Data to process:
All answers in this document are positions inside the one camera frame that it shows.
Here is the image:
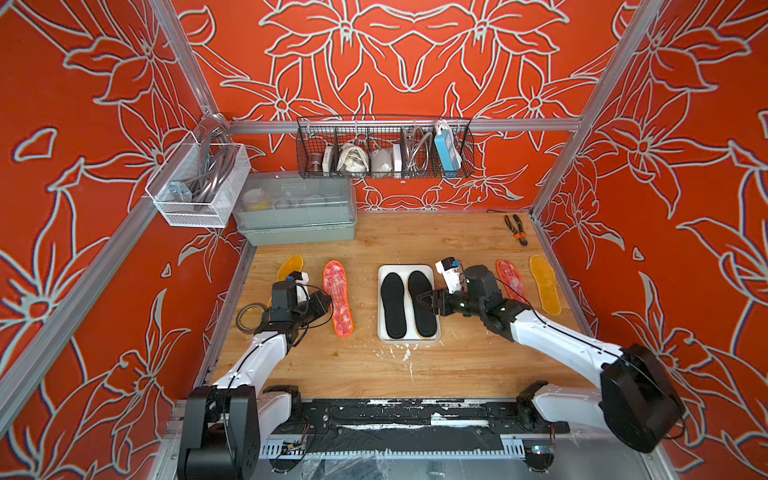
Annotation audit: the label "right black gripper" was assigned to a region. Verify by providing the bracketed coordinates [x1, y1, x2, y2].
[415, 287, 486, 320]

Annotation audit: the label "red insole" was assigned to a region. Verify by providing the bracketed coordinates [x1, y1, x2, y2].
[496, 260, 530, 307]
[323, 260, 354, 338]

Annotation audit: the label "black insole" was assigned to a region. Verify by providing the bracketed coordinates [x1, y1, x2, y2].
[380, 272, 407, 340]
[407, 271, 437, 338]

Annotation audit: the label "white plastic storage tray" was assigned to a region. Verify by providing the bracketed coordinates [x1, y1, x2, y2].
[377, 265, 441, 344]

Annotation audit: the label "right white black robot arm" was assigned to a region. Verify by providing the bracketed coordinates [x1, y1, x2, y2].
[416, 265, 685, 453]

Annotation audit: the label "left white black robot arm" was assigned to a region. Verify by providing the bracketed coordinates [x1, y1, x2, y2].
[176, 271, 332, 479]

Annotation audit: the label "grey green lidded storage box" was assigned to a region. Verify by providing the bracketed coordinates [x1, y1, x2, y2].
[233, 172, 357, 247]

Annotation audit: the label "brown tape roll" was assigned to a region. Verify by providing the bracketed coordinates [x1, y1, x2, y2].
[235, 302, 271, 335]

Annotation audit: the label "yellow insole far left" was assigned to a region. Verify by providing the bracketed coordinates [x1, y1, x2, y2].
[276, 255, 304, 281]

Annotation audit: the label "yellow insole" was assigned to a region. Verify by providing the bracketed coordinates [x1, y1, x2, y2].
[276, 255, 304, 281]
[529, 255, 562, 316]

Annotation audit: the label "yellow insole far right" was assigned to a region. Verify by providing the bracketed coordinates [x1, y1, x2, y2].
[529, 255, 562, 316]

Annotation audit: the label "orange black pliers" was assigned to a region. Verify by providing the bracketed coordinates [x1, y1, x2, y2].
[504, 214, 528, 247]

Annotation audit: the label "blue white power strip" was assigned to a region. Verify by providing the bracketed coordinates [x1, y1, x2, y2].
[434, 119, 462, 178]

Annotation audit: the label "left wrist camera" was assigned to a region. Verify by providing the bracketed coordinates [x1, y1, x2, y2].
[286, 271, 309, 303]

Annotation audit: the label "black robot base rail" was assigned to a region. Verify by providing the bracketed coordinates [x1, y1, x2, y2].
[251, 398, 571, 455]

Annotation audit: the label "clear plastic wall bin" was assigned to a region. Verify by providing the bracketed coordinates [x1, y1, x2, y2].
[145, 133, 251, 229]

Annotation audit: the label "black wire wall basket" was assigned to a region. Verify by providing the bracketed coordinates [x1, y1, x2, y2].
[296, 115, 478, 180]

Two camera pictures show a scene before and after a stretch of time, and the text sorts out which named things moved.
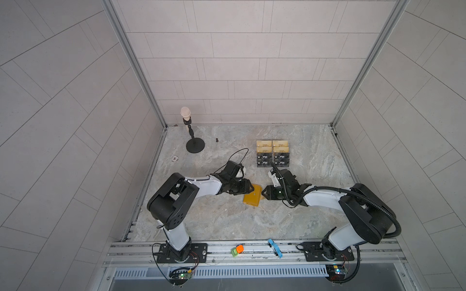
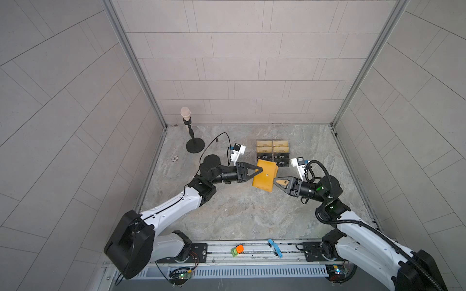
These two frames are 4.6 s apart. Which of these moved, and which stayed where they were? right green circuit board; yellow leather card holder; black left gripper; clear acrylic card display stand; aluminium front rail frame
Moved: yellow leather card holder; black left gripper
Stayed: right green circuit board; aluminium front rail frame; clear acrylic card display stand
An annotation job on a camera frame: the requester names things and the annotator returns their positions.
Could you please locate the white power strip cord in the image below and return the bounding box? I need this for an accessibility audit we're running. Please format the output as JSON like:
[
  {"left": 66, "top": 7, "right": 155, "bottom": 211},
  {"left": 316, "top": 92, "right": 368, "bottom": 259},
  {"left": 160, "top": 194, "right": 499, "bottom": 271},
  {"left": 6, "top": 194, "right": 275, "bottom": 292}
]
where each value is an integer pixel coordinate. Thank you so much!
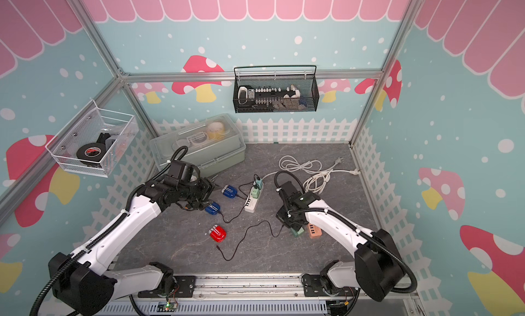
[{"left": 262, "top": 155, "right": 362, "bottom": 194}]

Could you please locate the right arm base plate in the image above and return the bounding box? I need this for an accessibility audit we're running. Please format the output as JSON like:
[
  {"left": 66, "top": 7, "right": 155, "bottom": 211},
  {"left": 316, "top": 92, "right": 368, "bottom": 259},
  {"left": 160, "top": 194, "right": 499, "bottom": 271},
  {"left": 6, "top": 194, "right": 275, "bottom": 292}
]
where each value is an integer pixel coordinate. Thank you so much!
[{"left": 301, "top": 274, "right": 355, "bottom": 299}]

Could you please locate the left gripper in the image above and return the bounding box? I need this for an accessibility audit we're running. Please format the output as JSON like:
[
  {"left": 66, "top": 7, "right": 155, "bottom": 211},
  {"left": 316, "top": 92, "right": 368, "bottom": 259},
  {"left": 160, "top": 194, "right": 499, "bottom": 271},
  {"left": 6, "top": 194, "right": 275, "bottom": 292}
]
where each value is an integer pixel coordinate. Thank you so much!
[{"left": 178, "top": 176, "right": 222, "bottom": 210}]

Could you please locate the white wire wall basket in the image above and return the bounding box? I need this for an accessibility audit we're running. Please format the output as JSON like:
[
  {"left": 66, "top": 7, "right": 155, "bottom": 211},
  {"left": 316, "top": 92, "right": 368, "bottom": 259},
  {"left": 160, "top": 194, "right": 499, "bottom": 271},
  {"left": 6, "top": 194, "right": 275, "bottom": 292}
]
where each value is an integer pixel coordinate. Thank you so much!
[{"left": 45, "top": 101, "right": 139, "bottom": 178}]

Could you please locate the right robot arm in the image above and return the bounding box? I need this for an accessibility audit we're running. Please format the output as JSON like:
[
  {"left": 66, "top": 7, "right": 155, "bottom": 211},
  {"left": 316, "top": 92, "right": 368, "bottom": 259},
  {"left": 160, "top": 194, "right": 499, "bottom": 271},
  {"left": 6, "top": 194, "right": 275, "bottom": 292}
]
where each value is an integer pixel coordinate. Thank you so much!
[{"left": 273, "top": 170, "right": 418, "bottom": 302}]

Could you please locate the black wire mesh basket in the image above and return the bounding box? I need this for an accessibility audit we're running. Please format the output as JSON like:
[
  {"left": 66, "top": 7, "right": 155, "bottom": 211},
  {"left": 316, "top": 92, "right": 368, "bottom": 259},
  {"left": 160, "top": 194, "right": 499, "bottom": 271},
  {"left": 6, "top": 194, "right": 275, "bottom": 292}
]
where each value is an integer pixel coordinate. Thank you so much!
[{"left": 232, "top": 65, "right": 319, "bottom": 114}]

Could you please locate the orange power strip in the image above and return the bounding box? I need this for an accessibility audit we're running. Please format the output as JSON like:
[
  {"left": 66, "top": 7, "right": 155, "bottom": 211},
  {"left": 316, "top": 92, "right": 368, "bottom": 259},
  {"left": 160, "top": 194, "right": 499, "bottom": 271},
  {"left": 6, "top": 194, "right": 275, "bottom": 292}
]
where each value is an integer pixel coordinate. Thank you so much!
[{"left": 308, "top": 224, "right": 323, "bottom": 239}]

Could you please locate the black socket bit holder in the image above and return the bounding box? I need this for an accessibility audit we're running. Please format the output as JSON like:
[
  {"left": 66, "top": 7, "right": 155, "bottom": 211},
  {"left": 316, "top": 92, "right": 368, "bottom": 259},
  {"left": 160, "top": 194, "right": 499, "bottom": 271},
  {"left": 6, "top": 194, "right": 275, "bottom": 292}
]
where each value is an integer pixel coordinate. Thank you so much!
[{"left": 237, "top": 85, "right": 302, "bottom": 109}]

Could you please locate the clear plastic storage box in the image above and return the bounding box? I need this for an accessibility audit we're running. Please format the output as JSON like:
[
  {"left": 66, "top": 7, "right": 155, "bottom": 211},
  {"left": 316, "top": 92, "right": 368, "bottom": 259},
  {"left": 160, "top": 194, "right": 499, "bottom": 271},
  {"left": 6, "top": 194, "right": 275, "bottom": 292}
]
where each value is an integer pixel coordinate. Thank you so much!
[{"left": 150, "top": 114, "right": 246, "bottom": 177}]

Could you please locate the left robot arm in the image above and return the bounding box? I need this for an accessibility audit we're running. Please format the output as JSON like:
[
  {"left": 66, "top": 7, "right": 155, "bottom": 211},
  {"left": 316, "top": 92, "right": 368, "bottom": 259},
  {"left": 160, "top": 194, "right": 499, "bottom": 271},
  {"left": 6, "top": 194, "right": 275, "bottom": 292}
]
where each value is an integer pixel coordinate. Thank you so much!
[{"left": 30, "top": 146, "right": 215, "bottom": 315}]

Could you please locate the long black charging cable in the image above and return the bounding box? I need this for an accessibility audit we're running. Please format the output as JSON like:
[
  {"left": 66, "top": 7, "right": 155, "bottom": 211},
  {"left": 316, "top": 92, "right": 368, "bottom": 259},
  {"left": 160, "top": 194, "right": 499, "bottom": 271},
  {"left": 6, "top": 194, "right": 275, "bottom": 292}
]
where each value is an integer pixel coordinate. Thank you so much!
[{"left": 215, "top": 220, "right": 288, "bottom": 261}]

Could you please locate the white power strip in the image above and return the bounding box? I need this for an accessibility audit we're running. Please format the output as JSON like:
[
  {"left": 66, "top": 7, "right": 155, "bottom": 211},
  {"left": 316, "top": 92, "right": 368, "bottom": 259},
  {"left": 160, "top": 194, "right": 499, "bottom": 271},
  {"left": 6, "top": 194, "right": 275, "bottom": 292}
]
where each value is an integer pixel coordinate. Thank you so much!
[{"left": 243, "top": 189, "right": 263, "bottom": 213}]

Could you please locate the black tape roll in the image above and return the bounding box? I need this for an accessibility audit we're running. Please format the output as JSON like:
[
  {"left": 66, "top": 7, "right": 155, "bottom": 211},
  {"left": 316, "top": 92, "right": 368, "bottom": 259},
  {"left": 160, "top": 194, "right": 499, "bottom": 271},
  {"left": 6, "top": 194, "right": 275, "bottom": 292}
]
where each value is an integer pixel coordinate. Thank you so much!
[{"left": 76, "top": 142, "right": 107, "bottom": 167}]

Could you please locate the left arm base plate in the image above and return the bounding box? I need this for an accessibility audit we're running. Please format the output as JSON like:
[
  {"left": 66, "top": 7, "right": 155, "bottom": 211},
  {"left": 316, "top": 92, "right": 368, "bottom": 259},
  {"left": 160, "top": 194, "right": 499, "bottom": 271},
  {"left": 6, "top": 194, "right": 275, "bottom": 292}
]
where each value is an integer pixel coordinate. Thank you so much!
[{"left": 138, "top": 275, "right": 196, "bottom": 299}]

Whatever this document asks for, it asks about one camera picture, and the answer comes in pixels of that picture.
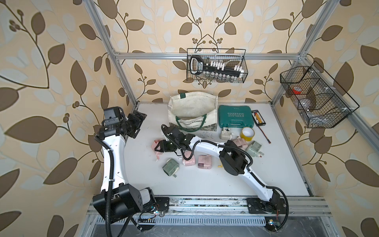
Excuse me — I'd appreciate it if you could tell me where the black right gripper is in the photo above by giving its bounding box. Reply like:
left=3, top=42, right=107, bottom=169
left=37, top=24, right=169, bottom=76
left=154, top=139, right=179, bottom=152

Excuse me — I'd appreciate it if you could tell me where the pink pencil sharpener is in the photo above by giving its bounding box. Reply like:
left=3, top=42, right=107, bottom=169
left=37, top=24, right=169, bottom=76
left=198, top=155, right=212, bottom=169
left=182, top=151, right=196, bottom=166
left=233, top=138, right=248, bottom=150

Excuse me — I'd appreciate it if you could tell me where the green pencil sharpener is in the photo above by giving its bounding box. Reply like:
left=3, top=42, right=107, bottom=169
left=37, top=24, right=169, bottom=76
left=162, top=159, right=180, bottom=178
left=246, top=141, right=264, bottom=158

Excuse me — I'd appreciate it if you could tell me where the cream floral tote bag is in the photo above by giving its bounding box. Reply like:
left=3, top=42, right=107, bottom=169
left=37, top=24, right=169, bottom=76
left=168, top=91, right=218, bottom=132

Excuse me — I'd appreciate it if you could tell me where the cream pencil sharpener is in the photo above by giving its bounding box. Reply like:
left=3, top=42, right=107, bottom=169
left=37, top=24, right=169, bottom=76
left=220, top=127, right=238, bottom=140

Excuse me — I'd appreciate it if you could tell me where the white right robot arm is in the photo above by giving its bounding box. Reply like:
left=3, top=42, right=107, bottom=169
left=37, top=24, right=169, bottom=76
left=155, top=124, right=289, bottom=215

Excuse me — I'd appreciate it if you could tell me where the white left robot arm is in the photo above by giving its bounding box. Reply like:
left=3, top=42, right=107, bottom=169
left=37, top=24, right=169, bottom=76
left=92, top=107, right=158, bottom=237

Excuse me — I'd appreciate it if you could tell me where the green plastic tool case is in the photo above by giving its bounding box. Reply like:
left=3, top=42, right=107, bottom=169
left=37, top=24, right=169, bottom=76
left=218, top=105, right=255, bottom=128

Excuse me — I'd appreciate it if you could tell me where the yellow tape roll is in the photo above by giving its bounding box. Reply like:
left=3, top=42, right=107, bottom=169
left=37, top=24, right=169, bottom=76
left=240, top=127, right=255, bottom=142

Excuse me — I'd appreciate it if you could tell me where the black socket wrench set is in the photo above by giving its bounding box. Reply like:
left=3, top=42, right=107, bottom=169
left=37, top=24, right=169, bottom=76
left=188, top=55, right=248, bottom=78

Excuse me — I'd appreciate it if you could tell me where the black parallel charging board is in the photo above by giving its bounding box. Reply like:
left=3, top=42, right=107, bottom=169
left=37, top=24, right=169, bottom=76
left=251, top=110, right=266, bottom=126

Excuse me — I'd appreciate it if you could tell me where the red tape roll in basket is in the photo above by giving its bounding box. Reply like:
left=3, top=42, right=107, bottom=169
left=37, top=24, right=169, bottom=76
left=292, top=86, right=303, bottom=95

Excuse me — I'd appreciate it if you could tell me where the black wire basket back wall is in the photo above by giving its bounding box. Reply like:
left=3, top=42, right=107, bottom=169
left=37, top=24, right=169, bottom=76
left=186, top=47, right=248, bottom=84

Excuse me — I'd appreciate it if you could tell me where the black wire basket wall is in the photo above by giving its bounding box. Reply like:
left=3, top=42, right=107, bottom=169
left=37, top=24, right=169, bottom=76
left=280, top=61, right=359, bottom=128
left=186, top=47, right=248, bottom=84

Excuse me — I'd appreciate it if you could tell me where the red black power cable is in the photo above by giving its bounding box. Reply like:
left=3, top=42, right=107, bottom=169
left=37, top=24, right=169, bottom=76
left=259, top=125, right=271, bottom=144

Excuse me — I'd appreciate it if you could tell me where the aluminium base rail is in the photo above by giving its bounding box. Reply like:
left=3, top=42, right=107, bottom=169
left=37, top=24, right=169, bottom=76
left=88, top=195, right=326, bottom=217

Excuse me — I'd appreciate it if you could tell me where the black wire basket right wall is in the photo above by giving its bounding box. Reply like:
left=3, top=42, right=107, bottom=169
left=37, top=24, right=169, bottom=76
left=280, top=61, right=359, bottom=128

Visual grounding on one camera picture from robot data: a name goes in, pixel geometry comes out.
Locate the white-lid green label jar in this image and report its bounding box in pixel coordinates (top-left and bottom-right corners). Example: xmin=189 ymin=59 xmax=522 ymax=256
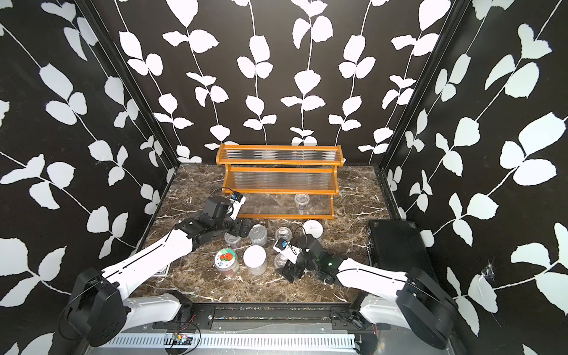
xmin=303 ymin=220 xmax=324 ymax=240

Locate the strawberry lid red jar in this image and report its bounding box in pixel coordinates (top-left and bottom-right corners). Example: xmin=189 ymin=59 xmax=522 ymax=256
xmin=214 ymin=248 xmax=240 ymax=277

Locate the clear tub orange label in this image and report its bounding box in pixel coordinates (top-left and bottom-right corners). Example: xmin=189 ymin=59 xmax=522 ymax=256
xmin=275 ymin=226 xmax=293 ymax=242

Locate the white-lid grey text can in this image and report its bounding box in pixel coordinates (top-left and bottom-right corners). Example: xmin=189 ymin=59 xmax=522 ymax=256
xmin=243 ymin=245 xmax=267 ymax=276

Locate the clear tub dark label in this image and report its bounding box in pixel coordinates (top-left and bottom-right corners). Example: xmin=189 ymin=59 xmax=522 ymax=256
xmin=294 ymin=193 xmax=310 ymax=214

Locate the orange three-tier wooden shelf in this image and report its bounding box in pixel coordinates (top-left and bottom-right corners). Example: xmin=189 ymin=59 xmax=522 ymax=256
xmin=216 ymin=143 xmax=345 ymax=220

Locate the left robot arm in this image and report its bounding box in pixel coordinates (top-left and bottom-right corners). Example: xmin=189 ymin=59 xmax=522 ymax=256
xmin=58 ymin=192 xmax=252 ymax=347

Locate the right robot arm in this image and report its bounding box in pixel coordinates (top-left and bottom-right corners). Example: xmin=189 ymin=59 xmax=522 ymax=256
xmin=273 ymin=235 xmax=458 ymax=349

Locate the black hard case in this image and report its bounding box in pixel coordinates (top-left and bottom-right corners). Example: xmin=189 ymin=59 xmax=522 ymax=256
xmin=368 ymin=220 xmax=437 ymax=280

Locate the small green circuit board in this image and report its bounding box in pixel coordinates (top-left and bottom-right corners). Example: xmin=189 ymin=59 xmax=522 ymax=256
xmin=170 ymin=334 xmax=194 ymax=348

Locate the white perforated strip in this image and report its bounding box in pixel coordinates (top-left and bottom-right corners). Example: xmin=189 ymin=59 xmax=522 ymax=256
xmin=102 ymin=333 xmax=357 ymax=352

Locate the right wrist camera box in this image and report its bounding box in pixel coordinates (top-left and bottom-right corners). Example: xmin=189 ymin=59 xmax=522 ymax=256
xmin=273 ymin=238 xmax=302 ymax=264

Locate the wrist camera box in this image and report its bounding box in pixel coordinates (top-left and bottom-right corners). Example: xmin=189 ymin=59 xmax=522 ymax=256
xmin=229 ymin=191 xmax=246 ymax=220
xmin=273 ymin=238 xmax=302 ymax=264

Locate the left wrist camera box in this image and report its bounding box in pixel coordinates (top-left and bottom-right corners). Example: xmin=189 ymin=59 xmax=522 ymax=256
xmin=229 ymin=191 xmax=246 ymax=220

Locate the black front mounting rail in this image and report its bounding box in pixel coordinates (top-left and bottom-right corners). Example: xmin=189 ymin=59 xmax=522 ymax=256
xmin=152 ymin=303 xmax=391 ymax=333

Assignment:
Return every line holding the word "positions" from the records.

Solution below:
All answers in this document are positions inside the one camera frame that it shows.
An annotation job on a camera frame: the requester names things and the annotator returns their positions.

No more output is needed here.